Sh’Ranni was about to say more on the matter, but could see that the young lieutenant didn’t like the attention—to her it was just what was expected of her, but sh’Ranni had to wonder how many others would do a full check on a reactor this size themselves. It took a special kind of person to make a call like that and then follow through, especially with time being so tight that delays would cause havoc further down the line.

She couldn’t help but eye up the younger woman in a new light. I do still need someone as Chief Engineer, she mused.

The lift juddered then started to slow. The computer chirped. “Power drop detected in turbolift shaft nine, diverting to nearest exit. Disembark and use alternative route.”

Yamada muttered something under her breath then tapped her combadge. “Yamada to Qetzak. Shaft nine is acting up again, we need to run a check on the full system.”

“Understood Lieutenant, I’ll get started on it. You’re not stuck are you?”
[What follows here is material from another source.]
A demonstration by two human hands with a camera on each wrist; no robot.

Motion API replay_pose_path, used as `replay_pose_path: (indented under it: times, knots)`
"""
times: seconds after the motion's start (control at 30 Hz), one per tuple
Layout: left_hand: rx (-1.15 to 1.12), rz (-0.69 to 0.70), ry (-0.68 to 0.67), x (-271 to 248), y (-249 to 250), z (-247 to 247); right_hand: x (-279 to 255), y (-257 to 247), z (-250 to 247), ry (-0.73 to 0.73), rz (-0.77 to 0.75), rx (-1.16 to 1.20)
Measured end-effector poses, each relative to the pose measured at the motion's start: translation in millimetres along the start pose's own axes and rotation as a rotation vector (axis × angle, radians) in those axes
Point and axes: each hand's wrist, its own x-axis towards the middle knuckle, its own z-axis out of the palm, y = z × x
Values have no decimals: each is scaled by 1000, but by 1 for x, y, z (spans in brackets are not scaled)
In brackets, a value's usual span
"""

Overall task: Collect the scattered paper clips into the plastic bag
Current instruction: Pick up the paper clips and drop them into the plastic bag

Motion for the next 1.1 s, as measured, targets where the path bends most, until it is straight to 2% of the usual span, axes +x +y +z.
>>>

The lift stopped and the doors opened into a corridor. “Negative, but we’ve not even made it to the Promenade. Get started, I’ll join you shortly. Yamada out.” She led them out into the hallway, took a second to orientate herself then gestured for them to come with her. “We’ve been having intermittent power failures throughout the entire turbolift network. Cardassian protocols don’t have a redundant backup, so they either take you to the nearest available exit or stop. We’ve had a few people trapped, though only for a few minutes.”
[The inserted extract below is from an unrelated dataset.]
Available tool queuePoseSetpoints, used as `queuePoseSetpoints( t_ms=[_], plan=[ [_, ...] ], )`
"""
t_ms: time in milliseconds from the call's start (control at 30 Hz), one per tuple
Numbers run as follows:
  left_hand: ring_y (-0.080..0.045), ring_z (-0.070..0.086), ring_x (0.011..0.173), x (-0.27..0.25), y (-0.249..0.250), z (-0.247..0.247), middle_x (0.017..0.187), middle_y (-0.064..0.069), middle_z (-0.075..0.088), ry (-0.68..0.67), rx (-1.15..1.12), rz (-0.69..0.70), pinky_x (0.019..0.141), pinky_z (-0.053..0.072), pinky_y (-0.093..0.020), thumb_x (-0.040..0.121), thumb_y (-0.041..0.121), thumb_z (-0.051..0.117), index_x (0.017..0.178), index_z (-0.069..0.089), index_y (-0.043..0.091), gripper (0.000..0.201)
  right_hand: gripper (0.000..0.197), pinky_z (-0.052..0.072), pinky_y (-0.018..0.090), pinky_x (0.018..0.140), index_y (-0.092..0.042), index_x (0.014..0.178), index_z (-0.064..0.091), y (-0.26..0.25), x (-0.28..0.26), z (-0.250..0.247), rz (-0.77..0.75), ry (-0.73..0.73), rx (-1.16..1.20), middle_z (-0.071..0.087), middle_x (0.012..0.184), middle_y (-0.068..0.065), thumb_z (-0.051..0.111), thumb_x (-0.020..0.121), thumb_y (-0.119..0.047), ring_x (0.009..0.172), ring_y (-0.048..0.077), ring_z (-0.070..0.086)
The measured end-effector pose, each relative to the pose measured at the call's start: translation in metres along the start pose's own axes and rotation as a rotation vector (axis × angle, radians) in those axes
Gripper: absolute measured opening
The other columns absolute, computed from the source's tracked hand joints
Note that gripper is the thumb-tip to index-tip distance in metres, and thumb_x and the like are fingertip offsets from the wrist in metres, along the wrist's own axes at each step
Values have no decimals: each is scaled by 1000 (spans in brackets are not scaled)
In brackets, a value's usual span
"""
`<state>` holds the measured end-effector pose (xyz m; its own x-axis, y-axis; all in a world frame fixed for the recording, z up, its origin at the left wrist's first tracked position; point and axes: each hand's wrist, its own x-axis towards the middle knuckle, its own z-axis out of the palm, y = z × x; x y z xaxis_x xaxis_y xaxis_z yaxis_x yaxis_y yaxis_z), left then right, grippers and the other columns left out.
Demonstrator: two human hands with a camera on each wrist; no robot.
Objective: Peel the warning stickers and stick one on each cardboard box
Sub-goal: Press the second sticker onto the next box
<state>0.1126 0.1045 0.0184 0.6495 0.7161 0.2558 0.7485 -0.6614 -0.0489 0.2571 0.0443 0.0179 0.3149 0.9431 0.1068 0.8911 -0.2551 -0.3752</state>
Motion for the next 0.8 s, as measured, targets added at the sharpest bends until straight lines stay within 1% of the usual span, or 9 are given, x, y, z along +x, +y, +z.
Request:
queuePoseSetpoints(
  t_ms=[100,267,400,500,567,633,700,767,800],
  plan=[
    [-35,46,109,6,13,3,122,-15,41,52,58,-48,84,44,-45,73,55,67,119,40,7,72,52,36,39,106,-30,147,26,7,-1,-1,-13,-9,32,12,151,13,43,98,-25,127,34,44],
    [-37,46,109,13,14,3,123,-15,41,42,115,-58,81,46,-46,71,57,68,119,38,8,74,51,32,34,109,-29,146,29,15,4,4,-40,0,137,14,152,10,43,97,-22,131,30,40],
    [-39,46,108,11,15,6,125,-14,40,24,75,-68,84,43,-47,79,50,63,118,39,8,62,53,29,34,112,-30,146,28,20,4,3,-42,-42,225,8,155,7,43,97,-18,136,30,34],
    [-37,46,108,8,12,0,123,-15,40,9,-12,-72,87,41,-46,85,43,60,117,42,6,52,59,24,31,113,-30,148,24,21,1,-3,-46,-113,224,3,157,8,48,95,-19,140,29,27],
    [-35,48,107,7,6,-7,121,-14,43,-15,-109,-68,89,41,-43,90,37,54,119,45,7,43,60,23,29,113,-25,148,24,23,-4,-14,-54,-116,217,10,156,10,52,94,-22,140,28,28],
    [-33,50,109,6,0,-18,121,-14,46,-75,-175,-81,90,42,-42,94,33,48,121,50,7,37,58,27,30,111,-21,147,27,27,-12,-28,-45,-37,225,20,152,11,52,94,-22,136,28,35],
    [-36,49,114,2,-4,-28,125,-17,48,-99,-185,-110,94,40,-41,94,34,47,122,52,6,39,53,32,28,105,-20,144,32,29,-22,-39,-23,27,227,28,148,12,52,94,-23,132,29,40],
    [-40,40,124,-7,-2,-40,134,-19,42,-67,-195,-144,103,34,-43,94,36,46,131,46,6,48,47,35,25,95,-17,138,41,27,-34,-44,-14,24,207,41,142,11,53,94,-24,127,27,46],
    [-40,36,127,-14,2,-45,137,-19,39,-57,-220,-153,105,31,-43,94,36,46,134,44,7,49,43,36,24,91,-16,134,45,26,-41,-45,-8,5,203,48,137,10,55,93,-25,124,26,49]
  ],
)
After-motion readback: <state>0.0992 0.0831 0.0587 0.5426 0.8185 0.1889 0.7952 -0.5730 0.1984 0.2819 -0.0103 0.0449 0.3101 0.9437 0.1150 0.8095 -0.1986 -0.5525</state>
“This place must be half a nightmare and half a dream for engineers.”

“You could say that, though there are days when most of us are cursing this place and whoever designed it.”
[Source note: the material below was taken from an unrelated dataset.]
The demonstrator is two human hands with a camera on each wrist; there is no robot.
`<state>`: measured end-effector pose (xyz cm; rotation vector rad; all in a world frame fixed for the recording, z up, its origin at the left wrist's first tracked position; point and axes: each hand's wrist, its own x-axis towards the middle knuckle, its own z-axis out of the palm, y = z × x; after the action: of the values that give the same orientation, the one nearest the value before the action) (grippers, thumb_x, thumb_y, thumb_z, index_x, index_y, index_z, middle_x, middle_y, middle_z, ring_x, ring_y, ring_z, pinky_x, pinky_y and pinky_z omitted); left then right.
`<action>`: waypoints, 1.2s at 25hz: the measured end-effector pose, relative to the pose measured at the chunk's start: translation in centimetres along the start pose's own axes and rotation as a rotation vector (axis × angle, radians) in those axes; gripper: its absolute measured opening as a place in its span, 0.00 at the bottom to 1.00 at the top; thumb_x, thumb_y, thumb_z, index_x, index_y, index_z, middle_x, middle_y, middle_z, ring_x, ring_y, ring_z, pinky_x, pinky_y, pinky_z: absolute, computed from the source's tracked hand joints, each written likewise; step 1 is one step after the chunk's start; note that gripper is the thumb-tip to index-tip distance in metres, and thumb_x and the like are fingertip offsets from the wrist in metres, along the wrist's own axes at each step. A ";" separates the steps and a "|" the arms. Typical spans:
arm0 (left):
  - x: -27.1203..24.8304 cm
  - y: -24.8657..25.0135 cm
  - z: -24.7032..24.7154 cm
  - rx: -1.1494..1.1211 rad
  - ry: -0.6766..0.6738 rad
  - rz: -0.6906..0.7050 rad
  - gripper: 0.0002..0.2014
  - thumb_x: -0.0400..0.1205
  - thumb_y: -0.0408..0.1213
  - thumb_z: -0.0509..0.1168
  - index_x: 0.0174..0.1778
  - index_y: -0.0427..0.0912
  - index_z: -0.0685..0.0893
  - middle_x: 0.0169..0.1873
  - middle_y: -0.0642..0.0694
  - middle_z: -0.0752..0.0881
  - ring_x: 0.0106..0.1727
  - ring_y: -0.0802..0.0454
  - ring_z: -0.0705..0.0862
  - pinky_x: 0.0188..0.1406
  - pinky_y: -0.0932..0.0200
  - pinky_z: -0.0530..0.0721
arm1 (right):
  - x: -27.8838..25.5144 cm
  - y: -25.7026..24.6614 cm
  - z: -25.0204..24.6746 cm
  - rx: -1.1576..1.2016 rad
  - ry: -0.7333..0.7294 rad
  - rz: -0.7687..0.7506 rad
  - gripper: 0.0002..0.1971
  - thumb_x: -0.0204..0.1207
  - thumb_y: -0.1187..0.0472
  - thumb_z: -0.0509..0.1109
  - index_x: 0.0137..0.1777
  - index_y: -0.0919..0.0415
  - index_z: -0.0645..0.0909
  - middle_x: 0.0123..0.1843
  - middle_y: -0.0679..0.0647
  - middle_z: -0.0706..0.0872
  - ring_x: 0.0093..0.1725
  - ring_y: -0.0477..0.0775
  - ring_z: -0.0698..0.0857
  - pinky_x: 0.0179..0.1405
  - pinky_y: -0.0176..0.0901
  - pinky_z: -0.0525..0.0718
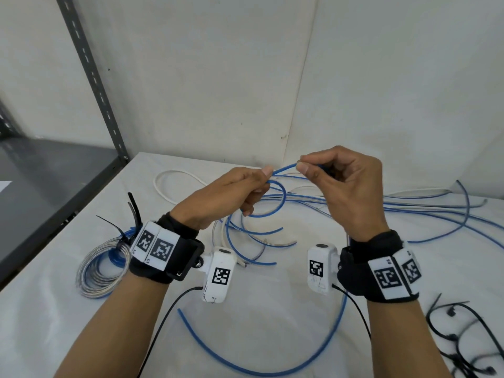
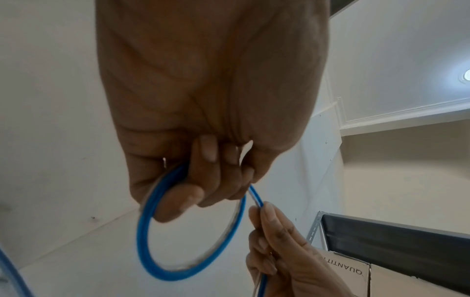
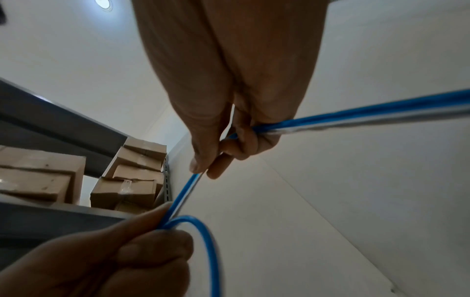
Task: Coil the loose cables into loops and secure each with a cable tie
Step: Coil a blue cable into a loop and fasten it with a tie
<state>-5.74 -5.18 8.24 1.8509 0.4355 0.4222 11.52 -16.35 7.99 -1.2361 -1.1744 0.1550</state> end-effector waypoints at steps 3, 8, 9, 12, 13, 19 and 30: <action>0.3 -0.1 -0.1 -0.039 0.033 -0.058 0.22 0.94 0.49 0.48 0.34 0.47 0.63 0.30 0.51 0.59 0.29 0.53 0.59 0.36 0.56 0.72 | -0.1 0.2 0.3 0.006 0.017 0.001 0.05 0.73 0.67 0.82 0.45 0.57 0.90 0.40 0.49 0.93 0.40 0.46 0.89 0.45 0.36 0.85; 0.5 0.0 -0.7 -0.251 0.107 -0.024 0.20 0.94 0.45 0.49 0.34 0.48 0.59 0.28 0.51 0.56 0.29 0.51 0.53 0.29 0.59 0.68 | -0.1 0.9 0.4 0.013 -0.178 0.132 0.06 0.75 0.65 0.81 0.42 0.53 0.90 0.40 0.53 0.93 0.40 0.52 0.87 0.42 0.43 0.84; 0.5 0.0 -0.7 -0.300 0.124 -0.020 0.21 0.94 0.45 0.49 0.33 0.48 0.60 0.27 0.51 0.56 0.29 0.51 0.52 0.27 0.60 0.67 | -0.3 1.0 0.6 0.027 -0.196 0.146 0.05 0.76 0.65 0.80 0.43 0.54 0.89 0.39 0.51 0.93 0.39 0.49 0.87 0.40 0.40 0.83; 0.7 0.0 -0.6 -0.360 0.154 -0.032 0.22 0.94 0.45 0.49 0.31 0.48 0.61 0.25 0.52 0.56 0.28 0.51 0.52 0.25 0.60 0.66 | -0.6 1.2 1.5 0.019 -0.166 0.132 0.03 0.77 0.63 0.79 0.45 0.55 0.89 0.43 0.50 0.93 0.42 0.51 0.89 0.39 0.45 0.83; 0.7 -0.1 -0.6 -0.358 0.152 -0.037 0.23 0.94 0.46 0.49 0.31 0.48 0.61 0.25 0.52 0.56 0.28 0.50 0.52 0.25 0.60 0.66 | -0.7 1.3 1.7 0.001 -0.135 0.124 0.02 0.78 0.62 0.79 0.45 0.55 0.89 0.45 0.51 0.94 0.45 0.55 0.90 0.41 0.52 0.85; 0.6 -0.1 -0.6 -0.409 0.173 0.004 0.20 0.94 0.46 0.49 0.35 0.47 0.57 0.28 0.49 0.54 0.28 0.50 0.52 0.25 0.60 0.67 | -1.0 1.2 2.4 0.037 -0.145 0.176 0.04 0.75 0.59 0.81 0.44 0.52 0.88 0.45 0.53 0.95 0.52 0.59 0.93 0.47 0.62 0.85; 0.7 -0.6 0.2 -0.207 0.053 -0.076 0.23 0.94 0.45 0.51 0.31 0.46 0.66 0.25 0.55 0.60 0.25 0.55 0.60 0.34 0.58 0.75 | -0.6 0.8 0.6 -0.167 -0.289 0.074 0.04 0.77 0.64 0.79 0.47 0.54 0.92 0.42 0.48 0.93 0.41 0.49 0.88 0.36 0.38 0.81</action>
<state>-5.10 -4.81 7.66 1.6213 0.4785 0.4486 11.17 -16.07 6.90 -1.4391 -1.4137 0.3035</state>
Yamada led them through the darkened corridors; the lighting level was defiantly lower than she was used to, but its source was also far more covered with grills and panels than in Starfleet ships. It made the whole place feel like a haunted house than a space station. They passed through an airlock and then stepped onto what was meant to be the main commercial zone for the station. The Promenade was deserted. If anything, sh’Ranni found it to be more unsettling than the corridors. Onboard the Exeter, she had stopped over at DS9 on three separate occasions. Their Promenade was bustling with life and activity, with people eating, shopping, talking, laughing. To step into an identical location that was just so still was unnatural.

Fortunately they didn’t hang about. Yamada took them straight into another turbolift and ordered it upwards once again.

“I’m surprised there wasn’t any tumbleweed,” commented Kelly after the doors had closed.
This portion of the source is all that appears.